> **Instructions to follow**
Make an exact copy of all the entries, but do not reproduce the pictures.

> **Data extracts**

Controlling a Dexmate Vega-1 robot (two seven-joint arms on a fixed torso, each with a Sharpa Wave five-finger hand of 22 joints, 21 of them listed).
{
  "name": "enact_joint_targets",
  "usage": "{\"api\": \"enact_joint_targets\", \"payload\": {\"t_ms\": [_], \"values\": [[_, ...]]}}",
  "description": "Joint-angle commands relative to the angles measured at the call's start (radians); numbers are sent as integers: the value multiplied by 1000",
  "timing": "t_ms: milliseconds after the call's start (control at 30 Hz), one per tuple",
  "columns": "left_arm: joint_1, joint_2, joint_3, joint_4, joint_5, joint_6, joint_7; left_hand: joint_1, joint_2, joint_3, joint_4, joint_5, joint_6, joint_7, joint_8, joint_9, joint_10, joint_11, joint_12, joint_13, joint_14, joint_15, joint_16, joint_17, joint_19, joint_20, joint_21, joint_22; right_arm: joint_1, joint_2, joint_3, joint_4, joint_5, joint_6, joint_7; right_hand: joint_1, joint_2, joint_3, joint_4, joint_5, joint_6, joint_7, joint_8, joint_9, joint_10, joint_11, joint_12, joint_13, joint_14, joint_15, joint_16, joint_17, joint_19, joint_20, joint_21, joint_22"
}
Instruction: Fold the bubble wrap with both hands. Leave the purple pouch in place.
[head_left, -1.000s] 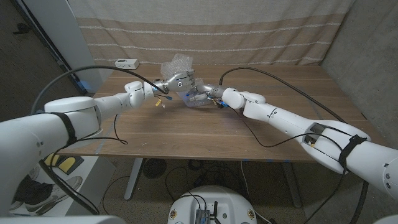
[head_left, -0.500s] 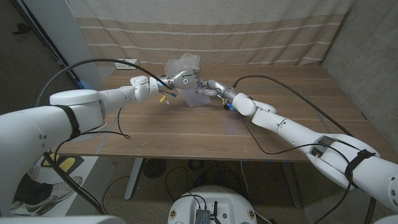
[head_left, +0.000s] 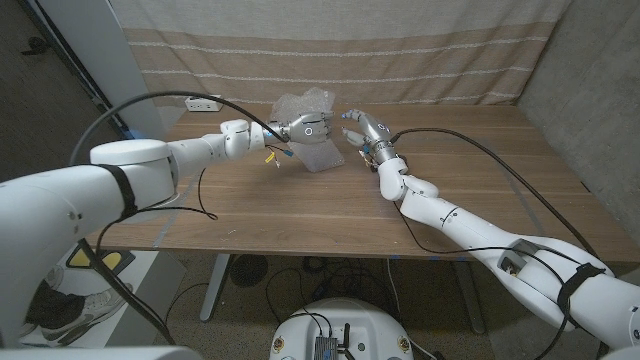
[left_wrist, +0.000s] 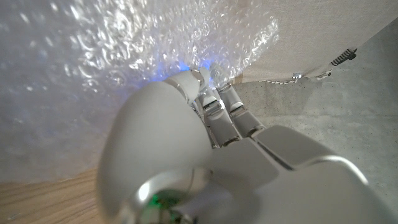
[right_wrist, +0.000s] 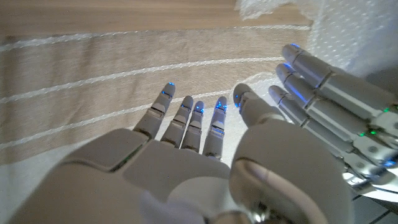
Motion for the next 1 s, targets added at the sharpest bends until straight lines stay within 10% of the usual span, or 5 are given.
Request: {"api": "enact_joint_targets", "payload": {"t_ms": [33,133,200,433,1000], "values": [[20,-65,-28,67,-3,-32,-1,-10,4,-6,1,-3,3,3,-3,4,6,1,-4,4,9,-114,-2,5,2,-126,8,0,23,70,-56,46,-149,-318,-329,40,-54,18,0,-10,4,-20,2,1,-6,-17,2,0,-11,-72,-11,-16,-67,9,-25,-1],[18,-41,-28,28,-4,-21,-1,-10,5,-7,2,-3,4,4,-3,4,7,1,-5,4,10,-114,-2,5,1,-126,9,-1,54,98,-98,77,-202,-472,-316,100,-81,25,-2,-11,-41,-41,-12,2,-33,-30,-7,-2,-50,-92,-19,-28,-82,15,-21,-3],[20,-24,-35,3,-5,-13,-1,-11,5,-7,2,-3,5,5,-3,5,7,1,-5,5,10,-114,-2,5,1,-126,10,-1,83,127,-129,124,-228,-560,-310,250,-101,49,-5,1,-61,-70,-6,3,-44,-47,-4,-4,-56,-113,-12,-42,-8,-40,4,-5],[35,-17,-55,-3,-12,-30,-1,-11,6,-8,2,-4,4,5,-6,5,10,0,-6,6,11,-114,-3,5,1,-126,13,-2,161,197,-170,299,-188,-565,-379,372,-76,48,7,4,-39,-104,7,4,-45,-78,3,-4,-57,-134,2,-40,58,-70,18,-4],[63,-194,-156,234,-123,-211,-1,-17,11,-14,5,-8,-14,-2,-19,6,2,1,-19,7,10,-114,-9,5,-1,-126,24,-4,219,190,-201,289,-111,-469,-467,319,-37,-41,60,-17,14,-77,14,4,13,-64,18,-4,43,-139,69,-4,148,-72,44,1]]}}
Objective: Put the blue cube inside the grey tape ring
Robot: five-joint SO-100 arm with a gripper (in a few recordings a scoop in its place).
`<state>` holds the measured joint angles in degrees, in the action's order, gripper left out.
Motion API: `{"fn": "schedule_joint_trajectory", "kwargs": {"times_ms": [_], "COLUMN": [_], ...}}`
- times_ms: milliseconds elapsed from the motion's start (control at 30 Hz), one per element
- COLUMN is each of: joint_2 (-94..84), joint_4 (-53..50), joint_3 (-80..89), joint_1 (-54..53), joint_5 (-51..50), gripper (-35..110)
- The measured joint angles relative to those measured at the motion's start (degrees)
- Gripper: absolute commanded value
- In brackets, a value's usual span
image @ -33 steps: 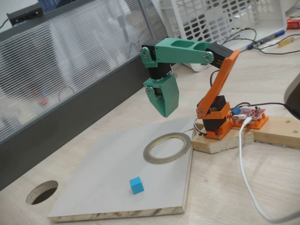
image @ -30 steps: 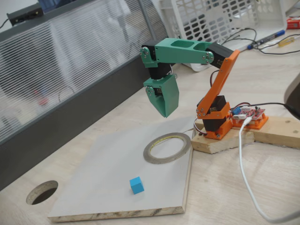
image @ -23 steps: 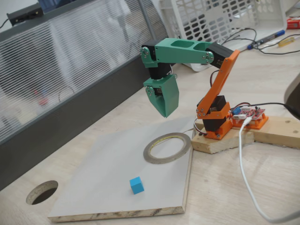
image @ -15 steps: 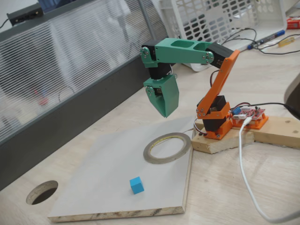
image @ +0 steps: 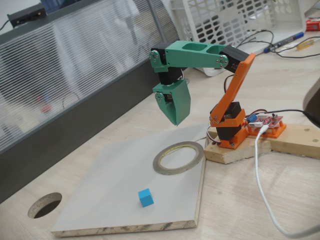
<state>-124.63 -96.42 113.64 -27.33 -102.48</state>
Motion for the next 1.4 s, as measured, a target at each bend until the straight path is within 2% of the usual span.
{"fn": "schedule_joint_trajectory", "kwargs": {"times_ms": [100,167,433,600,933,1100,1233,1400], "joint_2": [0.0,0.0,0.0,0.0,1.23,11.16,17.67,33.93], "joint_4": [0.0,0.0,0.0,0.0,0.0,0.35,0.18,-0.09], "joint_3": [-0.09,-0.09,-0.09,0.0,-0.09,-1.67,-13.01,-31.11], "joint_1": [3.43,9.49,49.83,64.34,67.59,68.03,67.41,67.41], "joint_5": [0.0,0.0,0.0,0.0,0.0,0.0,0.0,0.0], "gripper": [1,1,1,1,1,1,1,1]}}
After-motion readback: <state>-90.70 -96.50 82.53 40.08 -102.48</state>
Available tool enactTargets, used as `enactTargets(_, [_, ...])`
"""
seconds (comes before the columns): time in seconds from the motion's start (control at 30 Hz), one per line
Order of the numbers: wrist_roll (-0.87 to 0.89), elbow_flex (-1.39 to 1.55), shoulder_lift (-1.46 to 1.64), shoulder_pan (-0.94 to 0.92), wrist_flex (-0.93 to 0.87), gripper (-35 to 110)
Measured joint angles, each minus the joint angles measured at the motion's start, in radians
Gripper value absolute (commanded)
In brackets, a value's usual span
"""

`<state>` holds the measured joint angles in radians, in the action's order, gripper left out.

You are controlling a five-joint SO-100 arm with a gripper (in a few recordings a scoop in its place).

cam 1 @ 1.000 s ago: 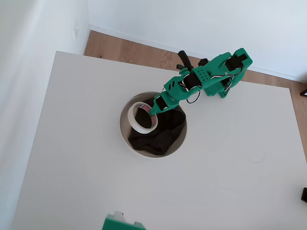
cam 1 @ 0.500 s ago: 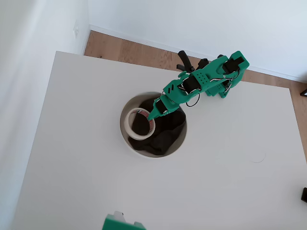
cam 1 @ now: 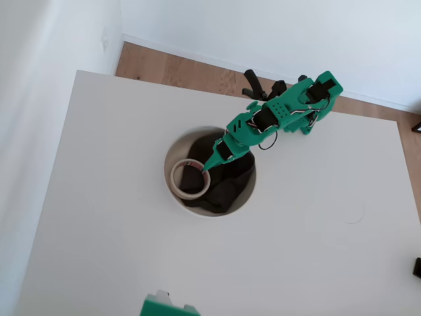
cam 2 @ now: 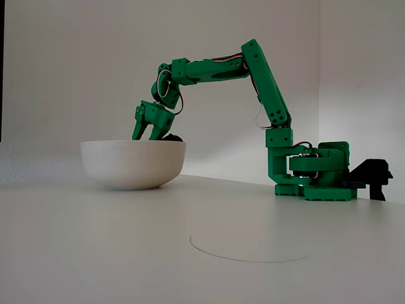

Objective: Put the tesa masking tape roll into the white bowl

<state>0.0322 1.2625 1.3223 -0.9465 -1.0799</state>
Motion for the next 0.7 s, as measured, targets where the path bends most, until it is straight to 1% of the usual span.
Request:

> **Written response**
Controlling a Dexmate Vega-1 robot (two seven-joint arms on a fixed torso, each with a Sharpa Wave five-finger hand of 22 joints, 21 of them listed).
{
  "name": "enact_joint_targets",
  "usage": "{\"api\": \"enact_joint_targets\", \"payload\": {\"t_ms\": [_], \"values\": [[_, ...]]}}",
  "description": "Joint-angle commands relative to the angles measured at the call's start (radians); numbers are sent as integers: the value multiplied by 1000",
  "timing": "t_ms: milliseconds after the call's start (control at 30 Hz), one per tuple",
  "columns": "left_arm: joint_1, joint_2, joint_3, joint_4, joint_5, joint_6, joint_7; left_hand: joint_1, joint_2, joint_3, joint_4, joint_5, joint_6, joint_7, joint_8, joint_9, joint_10, joint_11, joint_12, joint_13, joint_14, joint_15, joint_16, joint_17, joint_19, joint_20, joint_21, joint_22; right_arm: joint_1, joint_2, joint_3, joint_4, joint_5, joint_6, joint_7; right_hand: joint_1, joint_2, joint_3, joint_4, joint_5, joint_6, joint_7, joint_8, joint_9, joint_10, joint_11, joint_12, joint_13, joint_14, joint_15, joint_16, joint_17, joint_19, joint_20, joint_21, joint_22"
}
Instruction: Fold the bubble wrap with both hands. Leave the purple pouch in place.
[head_left, -1.000s] 
[head_left, -0.500s] 
[head_left, +0.000s] 
[left_wrist, +0.000s] 
[right_wrist, +0.000s] 
Motion for the next 1 s, targets added at the sharpest bends until straight lines stay within 10% of the usual span, or 5 are given.
Request: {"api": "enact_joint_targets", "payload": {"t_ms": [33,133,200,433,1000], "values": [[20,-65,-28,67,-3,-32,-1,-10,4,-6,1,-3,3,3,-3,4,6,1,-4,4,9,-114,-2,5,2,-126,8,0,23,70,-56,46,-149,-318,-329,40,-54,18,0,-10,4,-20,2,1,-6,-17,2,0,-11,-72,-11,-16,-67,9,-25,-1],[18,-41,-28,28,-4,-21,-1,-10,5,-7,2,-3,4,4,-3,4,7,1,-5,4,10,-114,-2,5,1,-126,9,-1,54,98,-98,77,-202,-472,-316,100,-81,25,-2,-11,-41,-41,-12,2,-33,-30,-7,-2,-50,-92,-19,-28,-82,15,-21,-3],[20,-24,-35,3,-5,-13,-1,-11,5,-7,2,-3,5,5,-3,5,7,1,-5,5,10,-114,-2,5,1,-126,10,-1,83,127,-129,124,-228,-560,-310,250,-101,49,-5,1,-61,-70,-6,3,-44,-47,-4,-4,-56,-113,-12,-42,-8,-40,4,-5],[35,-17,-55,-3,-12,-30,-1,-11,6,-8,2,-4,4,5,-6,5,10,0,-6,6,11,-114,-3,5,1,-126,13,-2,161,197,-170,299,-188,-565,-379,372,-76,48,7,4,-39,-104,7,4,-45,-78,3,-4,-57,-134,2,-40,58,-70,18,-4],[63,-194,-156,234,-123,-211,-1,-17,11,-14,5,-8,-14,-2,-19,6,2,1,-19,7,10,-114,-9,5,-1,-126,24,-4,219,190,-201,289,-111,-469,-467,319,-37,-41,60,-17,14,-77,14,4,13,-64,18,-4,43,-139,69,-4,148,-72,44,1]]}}
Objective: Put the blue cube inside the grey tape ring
Robot: five-joint SO-100 arm with a gripper (in a few recordings a scoop in its place).
`<state>` holds the measured joint angles in degrees, in the action's order, gripper left out.
Motion API: `{"fn": "schedule_joint_trajectory", "kwargs": {"times_ms": [_], "COLUMN": [_], ...}}`
- times_ms: milliseconds elapsed from the motion's start (control at 30 Hz), one per element
- COLUMN is each of: joint_2 (-94..84), joint_4 (-53..50), joint_3 (-80..89), joint_1 (-54..53), joint_5 (-51..50), gripper (-35..110)
- The measured joint angles relative to those measured at the motion's start (degrees)
- Gripper: absolute commanded value
- In brackets, a value's usual span
image @ -33 steps: 
image @ -30 steps: 
image @ -23 steps: 
image @ -15 steps: 
image @ +0 steps: 
<state>-124.63 -96.42 113.64 -27.33 -102.48</state>
Motion for the next 1.4 s, as measured, a target at each bend until the straight path is within 2% of the usual span.
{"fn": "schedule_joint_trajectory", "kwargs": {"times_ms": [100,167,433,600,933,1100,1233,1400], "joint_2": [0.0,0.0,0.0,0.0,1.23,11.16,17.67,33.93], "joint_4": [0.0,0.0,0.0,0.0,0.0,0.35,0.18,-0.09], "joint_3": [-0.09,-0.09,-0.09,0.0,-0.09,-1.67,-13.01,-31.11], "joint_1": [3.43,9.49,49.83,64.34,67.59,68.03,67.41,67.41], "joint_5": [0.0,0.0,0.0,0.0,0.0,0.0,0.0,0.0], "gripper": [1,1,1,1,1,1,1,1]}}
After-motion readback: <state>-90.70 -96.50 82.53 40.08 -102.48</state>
Available tool enactTargets, used as `enactTargets(_, [_, ...])`
"""
seconds (comes before the columns): time in seconds from the motion's start (control at 30 Hz), one per line
Order of the numbers: wrist_roll (-0.87 to 0.89), elbow_flex (-1.39 to 1.55), shoulder_lift (-1.46 to 1.64), shoulder_pan (-0.94 to 0.92), wrist_flex (-0.93 to 0.87), gripper (-35 to 110)
Measured joint angles, each minus the joint angles measured at the motion's start, in radians
Gripper value absolute (commanded)
In brackets, a value's usual span
"""

`<state>` holds the measured joint angles in radians, in the action's order, gripper left out.

You are controlling a five-joint SO-100 arm with a gripper (in a few recordings a scoop in its place).

cam 1 @ 1.000 s ago: 
cam 1 @ 0.500 s ago: 
cam 1 @ now: 
cam 2 @ now: 

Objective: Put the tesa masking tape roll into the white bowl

<state>0.0322 1.2625 1.3223 -0.9465 -1.0799</state>
Motion for the next 0.7 s, as measured, targets where the path bends most, until it is straight to 1% of the usual span.
Request:

The output for this exercise is now complete.